The Grès de Champsaur turbidite system, deposited in a distal setting in the Alpine Foreland Basin of south-eastern France, exhibits a repeated upsection alternation in sand body geometry between incised channels and sheet sands. The channels form symmetric lenticular erosional features, of width 900–1000 m (measured between the lateral limits of incision) and depth 65–115 m, and can be traced axially for up to 5 km. In each case, the channel fill is capped by a laterally persistent sandy sheet-form interval, which lies upon a fine-grained substrate beyond the channel margins. No intrachannel elements have been traced into the substrate sequence, suggesting that, before infill, the channels acted as open sea-floor conduits of essentially the same dimensions as the preserved channel deposits.
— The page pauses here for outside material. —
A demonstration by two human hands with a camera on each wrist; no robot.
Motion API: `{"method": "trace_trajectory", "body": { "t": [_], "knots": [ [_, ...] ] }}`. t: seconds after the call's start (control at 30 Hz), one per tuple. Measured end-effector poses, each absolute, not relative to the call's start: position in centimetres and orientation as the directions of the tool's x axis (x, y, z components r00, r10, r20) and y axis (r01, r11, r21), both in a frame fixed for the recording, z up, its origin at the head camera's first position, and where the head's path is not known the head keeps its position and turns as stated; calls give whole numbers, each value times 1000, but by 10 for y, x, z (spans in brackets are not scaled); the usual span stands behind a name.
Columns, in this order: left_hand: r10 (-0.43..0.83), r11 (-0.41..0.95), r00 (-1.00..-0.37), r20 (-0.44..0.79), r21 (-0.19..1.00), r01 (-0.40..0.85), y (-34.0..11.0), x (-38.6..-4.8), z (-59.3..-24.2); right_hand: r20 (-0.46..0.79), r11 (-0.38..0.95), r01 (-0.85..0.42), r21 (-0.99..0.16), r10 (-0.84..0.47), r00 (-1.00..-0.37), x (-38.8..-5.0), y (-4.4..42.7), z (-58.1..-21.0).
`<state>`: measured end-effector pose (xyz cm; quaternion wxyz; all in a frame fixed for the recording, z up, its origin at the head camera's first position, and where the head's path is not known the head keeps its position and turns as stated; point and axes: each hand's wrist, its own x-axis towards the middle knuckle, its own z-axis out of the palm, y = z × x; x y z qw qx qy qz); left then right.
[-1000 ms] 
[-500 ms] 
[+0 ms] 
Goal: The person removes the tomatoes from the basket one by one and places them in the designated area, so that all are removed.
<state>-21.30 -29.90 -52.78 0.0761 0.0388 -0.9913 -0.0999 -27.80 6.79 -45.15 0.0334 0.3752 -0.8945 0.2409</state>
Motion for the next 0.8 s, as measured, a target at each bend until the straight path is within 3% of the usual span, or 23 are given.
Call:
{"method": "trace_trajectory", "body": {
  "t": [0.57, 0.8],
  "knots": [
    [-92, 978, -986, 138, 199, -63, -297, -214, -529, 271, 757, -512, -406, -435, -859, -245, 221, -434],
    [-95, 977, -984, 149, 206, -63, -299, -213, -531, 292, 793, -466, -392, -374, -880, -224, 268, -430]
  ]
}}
The channels are vertically stacked, although axial erosion juxtaposes younger channel axis deposits against the fill of older channels and their channel-capping sheet sandstones to produce an apparently well-connected composite sandstone body geometry. The predominant channel-fill facies comprises coarse-grained, amalgamated sandstones, which are commonly parallel- or cross-stratified. Subsidiary facies of finer grained sandstone–mudstone couplets and clast-bearing muddy debrites are commonly preserved as erosional remnants, suggesting a complex channel history of aggradation and erosion. The repeated cycles of channel incision, infill and transition to sheet sandstone development indicate repetitive incision and healing of the palaeo-sea floor. A model is proposed that links incision to the development of relatively steep axial gradients (parallel to the mean dispersal direction) and the return to sheet-form deposition to the re-establishment of lower axial gradients, with the repetitive switch between incisional channels and sheet sandstones driven by changes in sediment input rate against a background of ongoing sea-floor tilting.